Swift Playgrounds are a great place for experienced developers to easily experiment, but they hold much greater promise. In this talk, Daniel Steinberg draws on his own history of programming education, presenting a moving narrative that explores what Playgrounds could mean for the education of our children, and those who have never programmed before.

With live demonstrations, we learn about the evolution of teaching technology, from BASIC to Logo’s Turtle, Squeak and Scratch. Developing the lineage, Daniel adds his own: an open source Turtle Playground for teaching Swift to kids. Recommending a “fun-down approach” to learning, we end on a call to build and share our own teaching tools, and help raise the programmers of the future.


The Big Here (0:00)

The desktop wallpaper of Yosemite National Park greeted us on our screens last year.

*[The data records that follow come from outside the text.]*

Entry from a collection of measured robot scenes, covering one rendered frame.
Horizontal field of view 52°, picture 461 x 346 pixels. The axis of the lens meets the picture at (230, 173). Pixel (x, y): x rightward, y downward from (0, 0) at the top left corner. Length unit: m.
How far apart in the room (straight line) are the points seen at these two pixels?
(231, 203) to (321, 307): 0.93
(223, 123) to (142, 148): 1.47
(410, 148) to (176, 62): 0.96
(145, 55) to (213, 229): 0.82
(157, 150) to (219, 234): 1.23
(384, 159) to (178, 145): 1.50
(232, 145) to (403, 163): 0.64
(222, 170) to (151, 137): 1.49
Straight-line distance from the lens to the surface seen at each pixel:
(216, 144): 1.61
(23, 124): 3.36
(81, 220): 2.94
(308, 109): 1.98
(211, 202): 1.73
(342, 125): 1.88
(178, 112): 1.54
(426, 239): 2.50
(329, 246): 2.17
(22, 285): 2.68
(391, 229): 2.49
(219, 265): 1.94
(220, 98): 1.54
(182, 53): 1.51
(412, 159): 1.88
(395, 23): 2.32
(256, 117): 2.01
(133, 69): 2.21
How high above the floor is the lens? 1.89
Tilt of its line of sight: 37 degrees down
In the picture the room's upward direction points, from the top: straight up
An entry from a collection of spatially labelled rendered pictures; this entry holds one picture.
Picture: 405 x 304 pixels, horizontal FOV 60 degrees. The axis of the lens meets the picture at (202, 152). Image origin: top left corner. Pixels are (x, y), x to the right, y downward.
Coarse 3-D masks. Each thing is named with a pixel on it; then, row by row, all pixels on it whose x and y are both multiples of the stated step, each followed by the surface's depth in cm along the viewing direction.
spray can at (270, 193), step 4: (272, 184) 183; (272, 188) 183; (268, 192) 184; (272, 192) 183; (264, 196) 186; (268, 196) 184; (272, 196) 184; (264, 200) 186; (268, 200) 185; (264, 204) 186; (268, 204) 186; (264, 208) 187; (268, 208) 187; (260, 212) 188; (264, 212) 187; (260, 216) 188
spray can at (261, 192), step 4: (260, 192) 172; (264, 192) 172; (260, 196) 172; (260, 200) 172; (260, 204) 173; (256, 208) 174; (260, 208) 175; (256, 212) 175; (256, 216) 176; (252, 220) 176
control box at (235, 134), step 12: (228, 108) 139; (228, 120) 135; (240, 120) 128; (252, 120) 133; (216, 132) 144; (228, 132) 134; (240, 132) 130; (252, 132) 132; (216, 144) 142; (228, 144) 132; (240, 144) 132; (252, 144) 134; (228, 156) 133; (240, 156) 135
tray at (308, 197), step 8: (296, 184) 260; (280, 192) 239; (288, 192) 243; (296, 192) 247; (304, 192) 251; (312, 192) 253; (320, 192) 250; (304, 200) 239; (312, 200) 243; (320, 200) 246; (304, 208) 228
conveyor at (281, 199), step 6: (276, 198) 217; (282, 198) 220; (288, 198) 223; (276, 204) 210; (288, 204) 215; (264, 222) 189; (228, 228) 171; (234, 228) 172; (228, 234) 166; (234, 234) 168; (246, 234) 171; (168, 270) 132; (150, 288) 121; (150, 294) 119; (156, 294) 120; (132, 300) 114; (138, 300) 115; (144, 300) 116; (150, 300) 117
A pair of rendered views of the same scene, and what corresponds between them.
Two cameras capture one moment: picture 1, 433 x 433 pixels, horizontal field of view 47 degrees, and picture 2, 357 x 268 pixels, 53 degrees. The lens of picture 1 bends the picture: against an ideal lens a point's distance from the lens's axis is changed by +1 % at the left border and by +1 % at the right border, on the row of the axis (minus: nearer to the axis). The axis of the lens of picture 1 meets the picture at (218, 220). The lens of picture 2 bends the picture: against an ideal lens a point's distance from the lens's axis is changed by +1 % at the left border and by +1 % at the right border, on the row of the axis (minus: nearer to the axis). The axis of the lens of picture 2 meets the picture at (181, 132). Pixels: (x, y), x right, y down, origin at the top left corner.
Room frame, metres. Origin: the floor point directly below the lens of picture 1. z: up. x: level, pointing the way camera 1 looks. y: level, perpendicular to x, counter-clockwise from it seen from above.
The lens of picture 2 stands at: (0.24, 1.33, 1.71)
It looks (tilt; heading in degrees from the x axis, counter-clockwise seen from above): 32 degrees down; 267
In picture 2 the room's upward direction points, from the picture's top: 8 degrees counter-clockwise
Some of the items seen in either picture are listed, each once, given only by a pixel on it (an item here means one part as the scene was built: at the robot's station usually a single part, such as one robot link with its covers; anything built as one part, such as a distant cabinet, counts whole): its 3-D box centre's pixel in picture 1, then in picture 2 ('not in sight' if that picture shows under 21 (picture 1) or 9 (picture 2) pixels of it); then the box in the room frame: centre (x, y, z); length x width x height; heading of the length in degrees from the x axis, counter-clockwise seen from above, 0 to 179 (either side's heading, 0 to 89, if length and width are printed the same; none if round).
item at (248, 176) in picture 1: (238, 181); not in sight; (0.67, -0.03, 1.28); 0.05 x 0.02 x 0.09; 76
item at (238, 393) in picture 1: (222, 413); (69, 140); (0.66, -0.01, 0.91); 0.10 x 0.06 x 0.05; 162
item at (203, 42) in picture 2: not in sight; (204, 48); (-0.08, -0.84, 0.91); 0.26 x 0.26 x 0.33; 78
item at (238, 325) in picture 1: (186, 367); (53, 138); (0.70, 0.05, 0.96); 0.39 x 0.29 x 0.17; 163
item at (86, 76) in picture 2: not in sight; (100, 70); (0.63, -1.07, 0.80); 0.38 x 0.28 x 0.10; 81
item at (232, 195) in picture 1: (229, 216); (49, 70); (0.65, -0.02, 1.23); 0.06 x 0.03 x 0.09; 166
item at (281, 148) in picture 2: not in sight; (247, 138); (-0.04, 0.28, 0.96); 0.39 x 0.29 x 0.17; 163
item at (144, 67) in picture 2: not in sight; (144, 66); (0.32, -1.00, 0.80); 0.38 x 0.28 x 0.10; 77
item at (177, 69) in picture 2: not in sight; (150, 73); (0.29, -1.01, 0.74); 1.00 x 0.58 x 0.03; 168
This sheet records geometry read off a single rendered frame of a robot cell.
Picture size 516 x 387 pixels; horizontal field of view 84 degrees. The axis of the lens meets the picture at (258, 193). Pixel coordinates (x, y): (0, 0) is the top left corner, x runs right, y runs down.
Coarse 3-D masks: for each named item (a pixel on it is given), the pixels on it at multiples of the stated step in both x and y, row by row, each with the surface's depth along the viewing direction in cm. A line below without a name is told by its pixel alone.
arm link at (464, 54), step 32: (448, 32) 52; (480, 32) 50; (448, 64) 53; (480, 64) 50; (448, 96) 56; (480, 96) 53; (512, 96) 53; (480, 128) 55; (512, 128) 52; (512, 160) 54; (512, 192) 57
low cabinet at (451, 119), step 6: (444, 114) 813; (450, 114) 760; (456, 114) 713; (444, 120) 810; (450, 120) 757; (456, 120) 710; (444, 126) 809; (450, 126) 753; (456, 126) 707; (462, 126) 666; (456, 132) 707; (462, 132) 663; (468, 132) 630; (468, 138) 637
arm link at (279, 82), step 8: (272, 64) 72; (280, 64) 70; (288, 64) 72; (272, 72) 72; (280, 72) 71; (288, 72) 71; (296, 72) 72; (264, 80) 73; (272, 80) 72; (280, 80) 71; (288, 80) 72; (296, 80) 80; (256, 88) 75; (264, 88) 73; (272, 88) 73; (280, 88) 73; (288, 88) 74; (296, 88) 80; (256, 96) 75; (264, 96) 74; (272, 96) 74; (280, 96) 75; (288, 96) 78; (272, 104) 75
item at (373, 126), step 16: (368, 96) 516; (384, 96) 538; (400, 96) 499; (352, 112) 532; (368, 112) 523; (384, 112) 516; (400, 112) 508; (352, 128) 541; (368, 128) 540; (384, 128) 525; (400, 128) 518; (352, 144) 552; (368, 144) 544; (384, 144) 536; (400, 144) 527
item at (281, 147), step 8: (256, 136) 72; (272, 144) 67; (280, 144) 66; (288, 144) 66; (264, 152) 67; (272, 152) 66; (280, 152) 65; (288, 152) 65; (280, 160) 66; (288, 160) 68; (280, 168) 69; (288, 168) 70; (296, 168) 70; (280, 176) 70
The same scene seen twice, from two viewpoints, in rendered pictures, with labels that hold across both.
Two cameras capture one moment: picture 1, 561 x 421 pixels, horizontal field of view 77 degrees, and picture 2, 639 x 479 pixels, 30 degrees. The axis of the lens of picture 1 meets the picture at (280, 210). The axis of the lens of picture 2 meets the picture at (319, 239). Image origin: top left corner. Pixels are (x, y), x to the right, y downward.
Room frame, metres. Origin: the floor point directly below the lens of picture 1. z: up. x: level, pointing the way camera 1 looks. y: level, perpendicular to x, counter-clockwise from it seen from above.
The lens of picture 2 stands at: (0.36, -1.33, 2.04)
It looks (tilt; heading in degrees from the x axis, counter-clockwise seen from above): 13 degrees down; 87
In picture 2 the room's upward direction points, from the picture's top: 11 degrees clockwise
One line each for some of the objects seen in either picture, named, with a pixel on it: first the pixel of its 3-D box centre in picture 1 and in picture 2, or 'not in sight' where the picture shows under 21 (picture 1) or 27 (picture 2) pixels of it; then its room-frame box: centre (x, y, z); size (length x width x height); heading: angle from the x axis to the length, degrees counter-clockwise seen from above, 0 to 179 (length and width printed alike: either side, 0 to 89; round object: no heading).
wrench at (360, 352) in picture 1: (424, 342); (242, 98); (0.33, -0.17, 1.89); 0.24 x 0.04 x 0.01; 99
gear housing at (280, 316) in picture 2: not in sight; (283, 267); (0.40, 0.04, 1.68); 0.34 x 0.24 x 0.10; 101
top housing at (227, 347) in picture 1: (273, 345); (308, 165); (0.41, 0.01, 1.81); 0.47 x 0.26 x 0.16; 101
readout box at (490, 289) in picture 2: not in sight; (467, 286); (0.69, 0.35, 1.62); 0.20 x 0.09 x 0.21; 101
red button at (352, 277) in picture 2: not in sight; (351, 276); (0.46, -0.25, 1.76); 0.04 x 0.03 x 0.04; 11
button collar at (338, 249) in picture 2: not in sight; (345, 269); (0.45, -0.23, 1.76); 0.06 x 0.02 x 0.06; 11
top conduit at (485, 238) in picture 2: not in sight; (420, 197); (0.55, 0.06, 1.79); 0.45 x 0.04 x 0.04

Earlier this year at CocoaConf, we got to go to Yosemite and look around. One of our attendees took a picture of the Yosemite valley. The picture is a way of placing yourself in what Stewart Brand called “the Big Here” — you feel your place in the world, and you think you should do something more important, and more permanent. You look at these stunning mountains that have been around for a long time, and realize that a lot of what we do doesn’t stay around.

I like just about everything that Mike Hay says in this tweet. He sits there and watches this incredible phenomenon, on a wireless screen that sits in his hand. And, my favorite part: it wasn’t important enough for him to stop eating breakfast. The things we see that are astounding, that are now everyday.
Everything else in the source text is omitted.